RECORDS SUPPLIED>
·····
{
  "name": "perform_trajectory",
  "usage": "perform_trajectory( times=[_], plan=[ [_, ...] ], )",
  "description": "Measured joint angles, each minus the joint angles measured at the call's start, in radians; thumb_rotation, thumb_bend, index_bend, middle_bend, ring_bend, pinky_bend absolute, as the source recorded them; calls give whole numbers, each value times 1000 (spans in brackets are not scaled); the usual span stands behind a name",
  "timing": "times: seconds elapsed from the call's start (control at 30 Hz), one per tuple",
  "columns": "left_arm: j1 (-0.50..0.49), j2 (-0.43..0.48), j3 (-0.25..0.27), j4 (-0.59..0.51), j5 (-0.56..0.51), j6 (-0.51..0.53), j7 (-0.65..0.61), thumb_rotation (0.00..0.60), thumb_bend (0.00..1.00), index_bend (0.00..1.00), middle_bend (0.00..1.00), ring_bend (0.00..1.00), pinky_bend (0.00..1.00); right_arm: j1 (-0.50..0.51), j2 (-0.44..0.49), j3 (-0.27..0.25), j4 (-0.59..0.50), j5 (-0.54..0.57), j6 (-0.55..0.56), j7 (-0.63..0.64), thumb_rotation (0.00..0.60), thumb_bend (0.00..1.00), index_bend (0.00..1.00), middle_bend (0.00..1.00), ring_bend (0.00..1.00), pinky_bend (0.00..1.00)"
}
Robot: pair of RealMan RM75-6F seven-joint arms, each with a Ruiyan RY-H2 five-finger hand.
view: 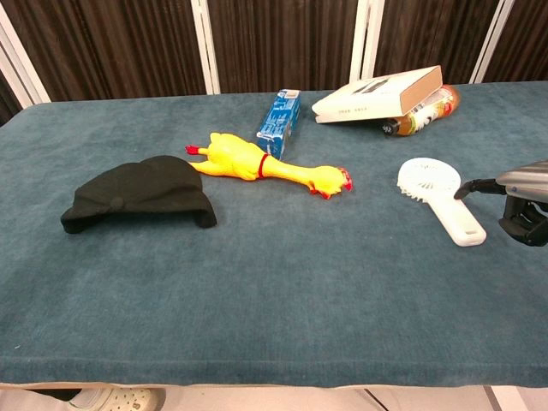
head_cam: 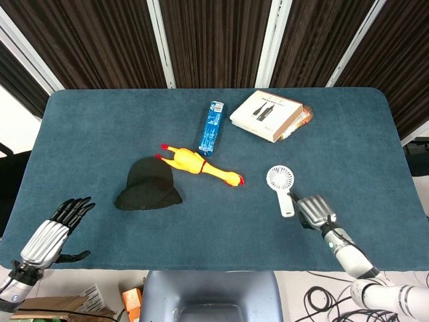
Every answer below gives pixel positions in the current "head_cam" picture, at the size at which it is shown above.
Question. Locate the white handheld fan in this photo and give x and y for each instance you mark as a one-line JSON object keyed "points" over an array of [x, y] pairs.
{"points": [[282, 188]]}

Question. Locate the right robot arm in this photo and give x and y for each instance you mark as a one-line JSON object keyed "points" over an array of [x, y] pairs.
{"points": [[365, 273]]}

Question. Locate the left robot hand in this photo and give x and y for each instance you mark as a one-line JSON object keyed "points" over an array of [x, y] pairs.
{"points": [[45, 236]]}

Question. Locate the blue rectangular box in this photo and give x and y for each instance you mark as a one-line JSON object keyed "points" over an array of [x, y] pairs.
{"points": [[212, 129]]}

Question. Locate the yellow rubber chicken toy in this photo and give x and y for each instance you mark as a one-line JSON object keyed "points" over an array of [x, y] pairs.
{"points": [[194, 162]]}

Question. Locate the blue table cloth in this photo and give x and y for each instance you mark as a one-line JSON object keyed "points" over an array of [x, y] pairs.
{"points": [[214, 208]]}

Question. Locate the white folding screen frame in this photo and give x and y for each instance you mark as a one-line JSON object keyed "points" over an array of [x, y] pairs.
{"points": [[161, 43]]}

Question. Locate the brown cardboard box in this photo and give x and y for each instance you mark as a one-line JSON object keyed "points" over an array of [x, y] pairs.
{"points": [[60, 308]]}

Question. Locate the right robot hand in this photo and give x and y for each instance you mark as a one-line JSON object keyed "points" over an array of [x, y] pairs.
{"points": [[315, 209]]}

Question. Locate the black hat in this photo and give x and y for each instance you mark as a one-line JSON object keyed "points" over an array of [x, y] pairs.
{"points": [[149, 186]]}

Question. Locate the brown snack packet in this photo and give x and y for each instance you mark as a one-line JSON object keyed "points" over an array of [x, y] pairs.
{"points": [[300, 119]]}

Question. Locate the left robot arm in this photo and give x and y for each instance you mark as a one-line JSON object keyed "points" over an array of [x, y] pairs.
{"points": [[16, 283]]}

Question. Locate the white paper label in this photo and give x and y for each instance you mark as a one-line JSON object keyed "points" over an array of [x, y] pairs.
{"points": [[92, 295]]}

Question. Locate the white and brown product box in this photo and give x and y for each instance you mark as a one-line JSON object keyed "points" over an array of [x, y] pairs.
{"points": [[264, 114]]}

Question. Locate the orange box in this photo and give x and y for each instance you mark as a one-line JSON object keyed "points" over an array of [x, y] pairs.
{"points": [[131, 298]]}

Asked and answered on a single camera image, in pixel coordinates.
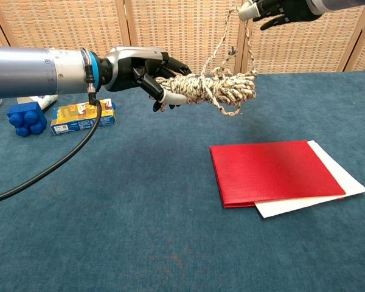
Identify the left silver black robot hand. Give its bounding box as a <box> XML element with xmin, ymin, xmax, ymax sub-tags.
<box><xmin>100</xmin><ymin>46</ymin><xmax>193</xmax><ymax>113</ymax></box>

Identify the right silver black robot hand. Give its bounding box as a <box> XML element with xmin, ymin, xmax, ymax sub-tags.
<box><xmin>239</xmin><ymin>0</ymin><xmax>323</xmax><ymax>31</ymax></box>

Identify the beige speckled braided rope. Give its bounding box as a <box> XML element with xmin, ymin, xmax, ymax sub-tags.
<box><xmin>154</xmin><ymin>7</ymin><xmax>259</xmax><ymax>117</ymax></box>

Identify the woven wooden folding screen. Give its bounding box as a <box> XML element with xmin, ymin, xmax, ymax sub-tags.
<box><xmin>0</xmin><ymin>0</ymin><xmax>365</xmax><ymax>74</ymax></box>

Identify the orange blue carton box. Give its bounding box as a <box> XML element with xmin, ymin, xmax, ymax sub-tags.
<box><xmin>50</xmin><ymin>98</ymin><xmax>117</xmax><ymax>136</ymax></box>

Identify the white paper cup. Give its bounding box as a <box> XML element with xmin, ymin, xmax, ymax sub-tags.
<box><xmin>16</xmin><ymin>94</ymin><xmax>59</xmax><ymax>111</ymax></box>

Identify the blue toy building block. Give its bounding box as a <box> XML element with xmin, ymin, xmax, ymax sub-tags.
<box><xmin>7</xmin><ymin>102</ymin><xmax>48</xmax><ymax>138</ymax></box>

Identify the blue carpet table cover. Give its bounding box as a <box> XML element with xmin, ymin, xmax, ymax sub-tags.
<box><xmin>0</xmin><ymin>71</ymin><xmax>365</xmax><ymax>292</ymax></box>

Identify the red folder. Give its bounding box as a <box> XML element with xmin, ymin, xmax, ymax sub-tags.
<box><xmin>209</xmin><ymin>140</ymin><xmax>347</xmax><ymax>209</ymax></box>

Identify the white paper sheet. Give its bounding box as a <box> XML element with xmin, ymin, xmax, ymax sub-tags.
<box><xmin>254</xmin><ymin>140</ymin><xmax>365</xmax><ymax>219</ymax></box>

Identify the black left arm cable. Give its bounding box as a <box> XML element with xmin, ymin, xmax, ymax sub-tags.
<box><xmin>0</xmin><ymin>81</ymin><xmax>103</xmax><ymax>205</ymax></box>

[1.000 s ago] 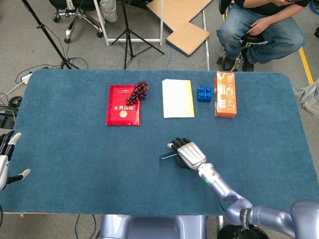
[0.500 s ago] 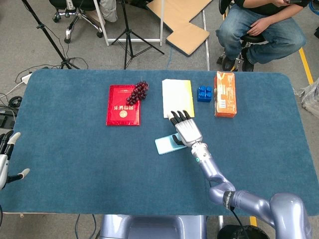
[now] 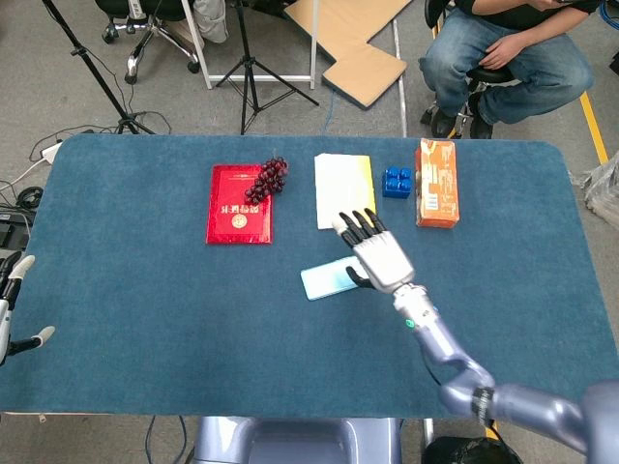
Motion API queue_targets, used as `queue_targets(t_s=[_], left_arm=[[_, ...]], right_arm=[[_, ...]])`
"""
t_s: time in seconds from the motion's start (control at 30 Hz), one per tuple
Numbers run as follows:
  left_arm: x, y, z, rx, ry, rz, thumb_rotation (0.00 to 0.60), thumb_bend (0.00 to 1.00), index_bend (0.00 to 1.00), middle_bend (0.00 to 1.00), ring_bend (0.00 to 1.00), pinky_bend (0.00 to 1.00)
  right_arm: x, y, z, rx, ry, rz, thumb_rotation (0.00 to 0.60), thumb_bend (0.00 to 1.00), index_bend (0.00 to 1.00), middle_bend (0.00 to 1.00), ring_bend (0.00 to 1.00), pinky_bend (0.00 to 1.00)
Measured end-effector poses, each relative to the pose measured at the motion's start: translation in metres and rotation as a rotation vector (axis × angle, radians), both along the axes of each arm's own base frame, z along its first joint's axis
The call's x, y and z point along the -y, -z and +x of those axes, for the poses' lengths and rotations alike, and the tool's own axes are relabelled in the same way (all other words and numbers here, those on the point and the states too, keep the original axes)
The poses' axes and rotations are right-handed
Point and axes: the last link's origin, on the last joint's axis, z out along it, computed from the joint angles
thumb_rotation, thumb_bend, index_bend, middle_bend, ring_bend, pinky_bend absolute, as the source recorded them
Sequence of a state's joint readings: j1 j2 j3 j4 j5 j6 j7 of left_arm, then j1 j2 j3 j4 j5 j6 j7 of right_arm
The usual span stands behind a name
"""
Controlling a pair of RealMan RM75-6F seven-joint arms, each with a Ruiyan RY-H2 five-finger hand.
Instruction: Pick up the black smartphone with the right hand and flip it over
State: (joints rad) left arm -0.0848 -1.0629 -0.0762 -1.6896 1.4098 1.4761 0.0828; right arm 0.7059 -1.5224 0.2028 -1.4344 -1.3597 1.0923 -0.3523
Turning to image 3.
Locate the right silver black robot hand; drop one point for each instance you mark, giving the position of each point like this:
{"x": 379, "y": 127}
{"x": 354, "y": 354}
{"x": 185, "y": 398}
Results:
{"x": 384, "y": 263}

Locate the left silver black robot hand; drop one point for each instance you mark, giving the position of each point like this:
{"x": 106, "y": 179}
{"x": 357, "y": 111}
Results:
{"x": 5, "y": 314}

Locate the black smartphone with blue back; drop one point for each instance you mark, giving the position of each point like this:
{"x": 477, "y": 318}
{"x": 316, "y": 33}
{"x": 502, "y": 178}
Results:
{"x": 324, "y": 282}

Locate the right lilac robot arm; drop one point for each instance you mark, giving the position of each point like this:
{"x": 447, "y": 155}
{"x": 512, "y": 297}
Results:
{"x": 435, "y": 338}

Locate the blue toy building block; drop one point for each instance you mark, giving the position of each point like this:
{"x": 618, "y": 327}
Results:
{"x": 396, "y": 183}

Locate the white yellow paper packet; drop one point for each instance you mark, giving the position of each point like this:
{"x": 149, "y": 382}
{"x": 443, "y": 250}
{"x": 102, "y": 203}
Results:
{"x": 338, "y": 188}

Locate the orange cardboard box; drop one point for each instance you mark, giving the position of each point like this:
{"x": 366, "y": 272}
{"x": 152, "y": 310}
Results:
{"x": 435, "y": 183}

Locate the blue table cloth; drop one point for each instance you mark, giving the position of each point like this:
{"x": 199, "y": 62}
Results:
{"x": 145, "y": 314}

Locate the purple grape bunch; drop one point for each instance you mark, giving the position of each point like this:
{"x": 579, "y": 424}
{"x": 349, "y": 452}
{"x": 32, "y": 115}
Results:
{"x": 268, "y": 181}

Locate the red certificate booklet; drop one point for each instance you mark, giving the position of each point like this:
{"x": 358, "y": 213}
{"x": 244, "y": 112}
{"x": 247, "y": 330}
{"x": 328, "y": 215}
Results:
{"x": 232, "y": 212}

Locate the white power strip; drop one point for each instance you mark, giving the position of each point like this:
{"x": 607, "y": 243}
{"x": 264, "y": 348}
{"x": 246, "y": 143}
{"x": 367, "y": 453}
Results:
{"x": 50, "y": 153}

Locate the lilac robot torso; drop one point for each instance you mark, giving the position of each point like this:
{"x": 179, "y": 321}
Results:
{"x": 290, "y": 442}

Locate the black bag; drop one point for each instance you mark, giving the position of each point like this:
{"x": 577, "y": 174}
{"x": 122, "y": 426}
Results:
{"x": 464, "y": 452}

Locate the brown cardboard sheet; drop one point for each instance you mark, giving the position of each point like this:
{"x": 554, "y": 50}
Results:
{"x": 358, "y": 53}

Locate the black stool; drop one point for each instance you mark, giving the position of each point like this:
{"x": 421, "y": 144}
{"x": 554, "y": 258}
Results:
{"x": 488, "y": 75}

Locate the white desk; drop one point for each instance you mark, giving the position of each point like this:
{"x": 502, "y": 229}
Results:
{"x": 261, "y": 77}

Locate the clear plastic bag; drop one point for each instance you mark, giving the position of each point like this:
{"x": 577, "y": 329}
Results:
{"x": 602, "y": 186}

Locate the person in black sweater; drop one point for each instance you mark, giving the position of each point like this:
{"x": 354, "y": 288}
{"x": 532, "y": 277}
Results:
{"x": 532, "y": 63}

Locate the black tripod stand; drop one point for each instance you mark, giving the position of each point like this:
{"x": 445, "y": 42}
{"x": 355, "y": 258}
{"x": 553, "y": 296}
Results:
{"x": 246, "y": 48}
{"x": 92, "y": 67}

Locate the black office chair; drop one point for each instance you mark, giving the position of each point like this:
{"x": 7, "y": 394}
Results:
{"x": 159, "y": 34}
·····
TASK DETAILS>
Find the lines that mention "times" in the entries and show them.

SOLUTION FOR THIS PROBLEM>
  "usage": "perform_trajectory( times=[_], plan=[ [_, ...] ], )",
  "description": "Measured joint angles, each minus the joint angles measured at the call's start, in radians; thumb_rotation, thumb_bend, index_bend, middle_bend, ring_bend, pinky_bend absolute, as the source recorded them; calls give whole numbers, each value times 1000 (spans in brackets are not scaled); the usual span stands behind a name",
  "timing": "times: seconds elapsed from the call's start (control at 30 Hz), one per tuple",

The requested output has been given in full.